The Manetti Shrem Museum of Art is a fine arts museum located at the University of California, Davis in Davis, California. Its full name is the Jan Shrem and Maria Manetti Shrem Museum of Art.

The museum opened on November 13, 2016. According to The New York Times, the museum includes "trailblazing contributions by the school’s renowned art faculty, which contributed to innovations in conceptual, performance and video art in the 1960s and 70s".

==Background==

Richard L. Nelson was the founder of the art department at UC Davis, and he recruited a faculty in the early 1960s that included highly successful artists such as Wayne Thiebaud, Robert Arneson, Roy De Forest, Manuel Neri, Roland Petersen and William T. Wiley.

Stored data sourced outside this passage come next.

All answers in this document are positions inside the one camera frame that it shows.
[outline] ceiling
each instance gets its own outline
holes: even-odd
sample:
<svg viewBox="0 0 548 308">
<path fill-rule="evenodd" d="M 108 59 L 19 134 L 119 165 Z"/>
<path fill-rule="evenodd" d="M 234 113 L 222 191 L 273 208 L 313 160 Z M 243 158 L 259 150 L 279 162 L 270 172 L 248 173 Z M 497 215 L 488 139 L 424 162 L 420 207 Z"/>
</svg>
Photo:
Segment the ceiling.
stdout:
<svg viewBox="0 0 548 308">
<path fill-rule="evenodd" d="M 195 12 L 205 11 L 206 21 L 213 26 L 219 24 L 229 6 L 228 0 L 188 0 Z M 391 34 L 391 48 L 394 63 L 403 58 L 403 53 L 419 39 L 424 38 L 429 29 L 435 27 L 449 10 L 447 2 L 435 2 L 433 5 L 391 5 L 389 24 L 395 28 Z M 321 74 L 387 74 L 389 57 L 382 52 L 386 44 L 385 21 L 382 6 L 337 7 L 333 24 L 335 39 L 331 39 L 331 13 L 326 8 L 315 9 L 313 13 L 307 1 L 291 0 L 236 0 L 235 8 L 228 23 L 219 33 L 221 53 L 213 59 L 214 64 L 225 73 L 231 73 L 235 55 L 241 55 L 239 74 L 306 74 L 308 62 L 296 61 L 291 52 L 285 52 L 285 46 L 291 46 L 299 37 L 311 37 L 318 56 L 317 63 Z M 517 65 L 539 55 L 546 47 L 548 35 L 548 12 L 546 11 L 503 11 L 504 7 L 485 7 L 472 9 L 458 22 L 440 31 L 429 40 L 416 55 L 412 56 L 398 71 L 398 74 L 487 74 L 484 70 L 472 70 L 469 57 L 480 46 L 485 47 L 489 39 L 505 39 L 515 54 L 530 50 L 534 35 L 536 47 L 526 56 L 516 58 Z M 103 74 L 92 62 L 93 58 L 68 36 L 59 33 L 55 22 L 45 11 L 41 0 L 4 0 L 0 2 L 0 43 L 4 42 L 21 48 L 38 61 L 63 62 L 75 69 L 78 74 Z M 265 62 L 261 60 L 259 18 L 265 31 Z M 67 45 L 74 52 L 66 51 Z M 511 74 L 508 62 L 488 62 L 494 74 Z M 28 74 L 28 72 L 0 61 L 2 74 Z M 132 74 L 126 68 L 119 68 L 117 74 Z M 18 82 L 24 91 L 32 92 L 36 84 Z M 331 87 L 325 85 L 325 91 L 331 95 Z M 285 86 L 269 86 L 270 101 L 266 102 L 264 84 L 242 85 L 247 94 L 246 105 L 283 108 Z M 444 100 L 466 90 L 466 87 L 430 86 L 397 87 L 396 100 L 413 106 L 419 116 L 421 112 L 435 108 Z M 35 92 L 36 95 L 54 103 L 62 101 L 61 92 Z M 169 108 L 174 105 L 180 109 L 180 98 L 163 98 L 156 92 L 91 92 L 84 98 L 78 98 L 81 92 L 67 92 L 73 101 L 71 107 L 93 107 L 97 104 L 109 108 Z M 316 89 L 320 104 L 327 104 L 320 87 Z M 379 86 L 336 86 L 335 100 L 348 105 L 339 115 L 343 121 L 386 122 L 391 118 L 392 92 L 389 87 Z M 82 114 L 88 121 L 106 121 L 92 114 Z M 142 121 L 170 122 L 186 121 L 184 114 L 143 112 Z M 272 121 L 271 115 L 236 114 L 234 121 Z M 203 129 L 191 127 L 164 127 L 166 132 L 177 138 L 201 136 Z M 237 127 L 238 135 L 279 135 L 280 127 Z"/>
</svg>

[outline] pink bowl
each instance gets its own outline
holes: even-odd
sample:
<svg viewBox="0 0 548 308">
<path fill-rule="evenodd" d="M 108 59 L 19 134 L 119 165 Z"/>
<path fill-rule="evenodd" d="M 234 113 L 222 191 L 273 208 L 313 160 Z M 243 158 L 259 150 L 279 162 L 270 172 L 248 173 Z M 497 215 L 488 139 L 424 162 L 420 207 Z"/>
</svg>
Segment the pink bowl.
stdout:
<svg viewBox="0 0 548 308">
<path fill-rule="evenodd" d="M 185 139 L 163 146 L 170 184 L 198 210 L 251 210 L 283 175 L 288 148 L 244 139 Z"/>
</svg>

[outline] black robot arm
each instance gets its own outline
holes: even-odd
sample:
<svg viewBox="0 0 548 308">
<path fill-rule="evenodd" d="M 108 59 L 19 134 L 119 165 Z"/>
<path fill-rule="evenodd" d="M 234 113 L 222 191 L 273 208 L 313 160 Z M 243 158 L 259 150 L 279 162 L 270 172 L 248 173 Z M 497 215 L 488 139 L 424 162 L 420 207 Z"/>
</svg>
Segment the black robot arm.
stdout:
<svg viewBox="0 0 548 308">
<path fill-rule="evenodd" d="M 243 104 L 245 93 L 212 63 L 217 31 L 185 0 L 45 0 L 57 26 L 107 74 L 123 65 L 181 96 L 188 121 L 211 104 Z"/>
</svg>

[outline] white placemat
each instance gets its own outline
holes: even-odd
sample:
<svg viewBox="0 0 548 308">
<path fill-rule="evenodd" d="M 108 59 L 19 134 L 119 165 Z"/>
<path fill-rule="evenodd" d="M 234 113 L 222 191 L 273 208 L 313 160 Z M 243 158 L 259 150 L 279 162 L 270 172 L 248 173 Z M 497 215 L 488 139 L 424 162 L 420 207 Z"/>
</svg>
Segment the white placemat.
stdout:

Several were associated with the Funk art genre.

In a negative 1981 review in The New York Times, conservative art critic Hilton Kramer referred to Arneson as the leader of "a spirit best defined as defiant provincialism" at UC Davis. That phrase has since been embraced as a defining description by artists associated with UC Davis.

For nearly 60 years, the art faculty hoped for and discussed the possibility of building a dedicated art museum, according to museum director Rachel Teagle.

==Financing==

Margrit Mondavi, widow of Napa Valley winemaker Robert Mondavi, made an initial $2 million donation to begin the project. Napa Valley winemaker Jan Shrem, founder of Clos Pegase winery, and his wife Maria Manetti Shrem, donated $10 million of the $30 million budget for building the museum.

==Design==

The architects were Florian Idenburg and Jing Liu of the firm SO-IL of Brooklyn, who partnered with local architect Bohlin Cywinski Jackson.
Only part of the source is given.